Work instructions
Produce as output only the lines below starting at the line with "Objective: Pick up" and continuing through the line with "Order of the", each one exactly as written.

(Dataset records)

--

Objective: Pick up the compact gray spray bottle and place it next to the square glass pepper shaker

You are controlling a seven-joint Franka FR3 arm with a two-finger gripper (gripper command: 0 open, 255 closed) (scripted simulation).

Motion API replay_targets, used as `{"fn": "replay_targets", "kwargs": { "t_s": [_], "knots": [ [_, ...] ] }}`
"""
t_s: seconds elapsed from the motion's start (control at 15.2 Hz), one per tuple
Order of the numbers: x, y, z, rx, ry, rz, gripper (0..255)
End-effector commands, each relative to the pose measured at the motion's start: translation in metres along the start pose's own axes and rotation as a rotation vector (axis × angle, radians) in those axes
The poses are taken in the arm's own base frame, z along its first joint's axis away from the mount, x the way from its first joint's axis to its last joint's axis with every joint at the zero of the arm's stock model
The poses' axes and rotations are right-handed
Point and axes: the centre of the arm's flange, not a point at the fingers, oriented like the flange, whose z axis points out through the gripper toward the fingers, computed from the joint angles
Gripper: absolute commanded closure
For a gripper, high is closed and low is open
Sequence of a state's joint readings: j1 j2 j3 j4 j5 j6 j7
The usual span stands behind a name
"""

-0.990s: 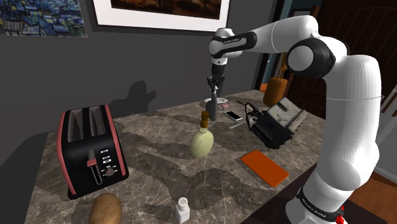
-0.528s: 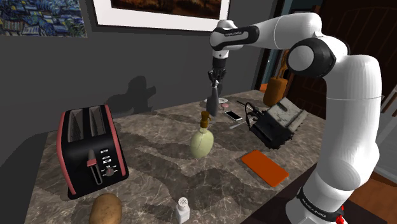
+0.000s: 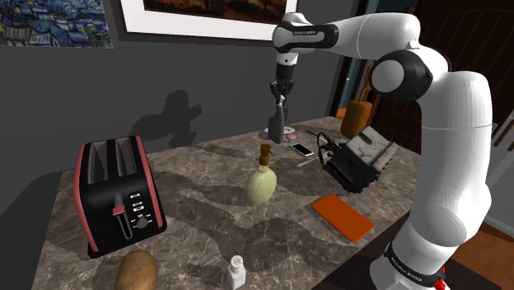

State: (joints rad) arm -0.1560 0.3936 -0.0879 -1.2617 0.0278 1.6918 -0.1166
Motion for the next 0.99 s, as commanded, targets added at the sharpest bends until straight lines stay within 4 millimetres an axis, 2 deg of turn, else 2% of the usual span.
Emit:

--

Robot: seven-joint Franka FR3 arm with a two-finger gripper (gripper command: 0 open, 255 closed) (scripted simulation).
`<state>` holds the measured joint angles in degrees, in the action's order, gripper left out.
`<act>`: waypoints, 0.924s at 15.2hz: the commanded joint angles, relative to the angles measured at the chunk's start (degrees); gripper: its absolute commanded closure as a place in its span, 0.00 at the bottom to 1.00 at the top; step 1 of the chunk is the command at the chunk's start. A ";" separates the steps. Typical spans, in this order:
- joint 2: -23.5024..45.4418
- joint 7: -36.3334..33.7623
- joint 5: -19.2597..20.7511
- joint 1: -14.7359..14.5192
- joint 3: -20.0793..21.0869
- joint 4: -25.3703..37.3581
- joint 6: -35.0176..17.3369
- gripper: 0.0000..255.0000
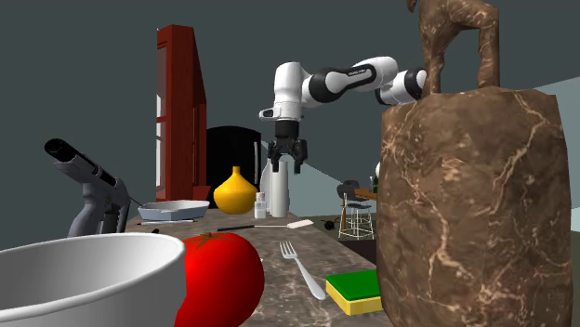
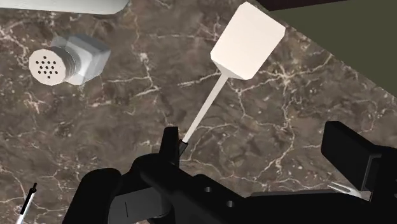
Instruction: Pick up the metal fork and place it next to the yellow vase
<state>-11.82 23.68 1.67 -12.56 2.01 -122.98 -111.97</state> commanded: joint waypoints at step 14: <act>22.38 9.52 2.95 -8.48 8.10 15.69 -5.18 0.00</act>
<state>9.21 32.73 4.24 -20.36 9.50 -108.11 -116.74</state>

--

Output for this task
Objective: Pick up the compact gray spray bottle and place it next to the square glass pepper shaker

You are controlling a seven-joint Franka FR3 arm with a two-finger gripper (gripper command: 0 open, 255 closed) (scripted simulation).

Motion API replay_targets, used as `{"fn": "replay_targets", "kwargs": { "t_s": [_], "knots": [ [_, ...] ] }}`
"""
t_s: seconds elapsed from the motion's start (control at 15.2 Hz), one per tuple
Order of the numbers: x, y, z, rx, ry, rz, gripper (0..255)

No more output will be produced.